Pay What You Want — a Sustainable Business Model?
revealingheart writes "As 2010 comes to a close, it could be remembered as the year pay-what-you-want pricing reached the mainstream. Along with the two Humble Indie Bundles, YAWMA offer a game and music bundle, and Rock, Paper and Shotgun reports on the curiously named Bundle of Wrong, made to help fund a developer who contracted pneumonia. More examples include when Reddit briefly let their users donate an amount of their choosing for upgraded accounts when they were having financial difficulties; the Indie Music Cancer Drive launched Songs for the Cure for cancer research; and Mavaru launched an online store where users can buy albums for any amount. Can pay-what-you-want become a sustainable mainstream business model? Or is it destined to be a continued experiment for smaller groups?"
Humble Bundle is a success because of the publicity it gets. It gives them lots of sales, but the same model doesn't work without the publicity and if there would not be nothing special about it, well they would get all the reporting from gaming websites and sites like slashdot. Remember that if user pays $5, it's less than $1 per game. The normal prices were at least $20.
this is like the guy who put a couch out near the road with a sign "Free" and it was there a week. Took the "Free" sign off and put a sign that said "$25" and it was stolen that night.
Do you Gentoo!?
This model works much better when you're dealing with people face to face. Had you set up a table and asked people to pay what they wanted, you would have either gotten a lot more money, or no one would have grabbed anything. People are a lot more "honest" when someone's watching, even if they know that there won't be consequences of not being so. This is why busking works, but you'll have a hard time selling music on line in a pay-what-you-want model.

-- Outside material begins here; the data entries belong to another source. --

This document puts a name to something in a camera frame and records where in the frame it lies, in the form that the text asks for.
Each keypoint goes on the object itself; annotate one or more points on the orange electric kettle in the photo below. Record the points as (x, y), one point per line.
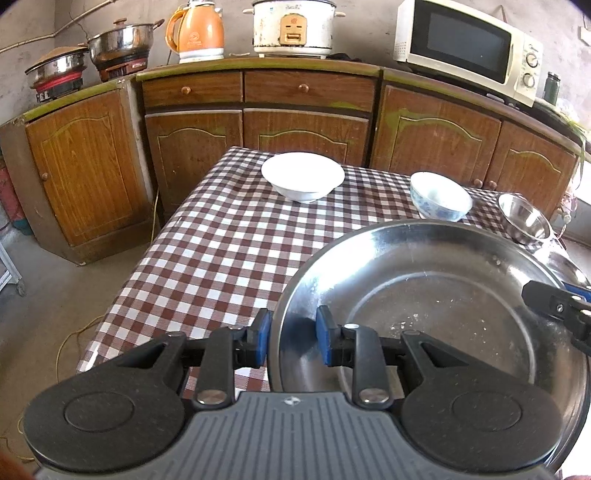
(195, 32)

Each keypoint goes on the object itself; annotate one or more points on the white shallow bowl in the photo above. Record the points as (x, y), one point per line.
(301, 176)

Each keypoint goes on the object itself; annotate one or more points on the white rice cooker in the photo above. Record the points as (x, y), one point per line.
(293, 28)

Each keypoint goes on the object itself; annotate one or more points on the cream microwave oven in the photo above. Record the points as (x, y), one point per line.
(455, 40)

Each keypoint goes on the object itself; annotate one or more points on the brown wooden kitchen cabinet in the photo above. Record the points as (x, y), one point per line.
(90, 168)

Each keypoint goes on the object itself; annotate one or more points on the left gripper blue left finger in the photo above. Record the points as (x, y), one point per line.
(224, 351)

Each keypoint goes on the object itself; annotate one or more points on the steel bowl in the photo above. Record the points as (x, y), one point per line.
(523, 222)

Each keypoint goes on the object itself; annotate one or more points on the large steel plate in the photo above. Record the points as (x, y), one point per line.
(459, 284)

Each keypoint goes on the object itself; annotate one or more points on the green thermos bottle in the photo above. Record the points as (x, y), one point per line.
(551, 88)

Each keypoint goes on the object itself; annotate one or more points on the green onion stalk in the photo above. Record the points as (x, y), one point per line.
(578, 134)

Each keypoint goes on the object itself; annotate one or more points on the small steel plate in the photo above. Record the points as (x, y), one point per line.
(557, 260)

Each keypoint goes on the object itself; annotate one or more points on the blue white porcelain bowl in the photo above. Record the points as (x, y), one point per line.
(437, 197)

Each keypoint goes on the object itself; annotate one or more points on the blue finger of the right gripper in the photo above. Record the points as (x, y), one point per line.
(582, 292)
(561, 305)

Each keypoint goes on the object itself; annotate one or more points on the steel pot on cooker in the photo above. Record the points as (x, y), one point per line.
(123, 50)

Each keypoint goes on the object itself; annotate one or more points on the red white checkered tablecloth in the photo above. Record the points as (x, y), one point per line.
(231, 247)

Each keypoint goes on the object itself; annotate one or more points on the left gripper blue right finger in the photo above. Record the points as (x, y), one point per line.
(358, 348)

That's not how it's done these days.
You could have removed some key parts of the stuff, and sold them as "unlockable content".
Otherwise you could have done an advert supported model, with banner ads epoxied to everything.
I've just done this with the book Modern Perl. Rather than punishing paying customers with DRM or trying to track down and stop copyright infringement, my publisher gives away electronic versions for free and asks readers to spread them to other people, to write reviews, and to consider donating a reasonable value for the information.
So far I've earned more money more quickly than I would have with the traditional publishing model.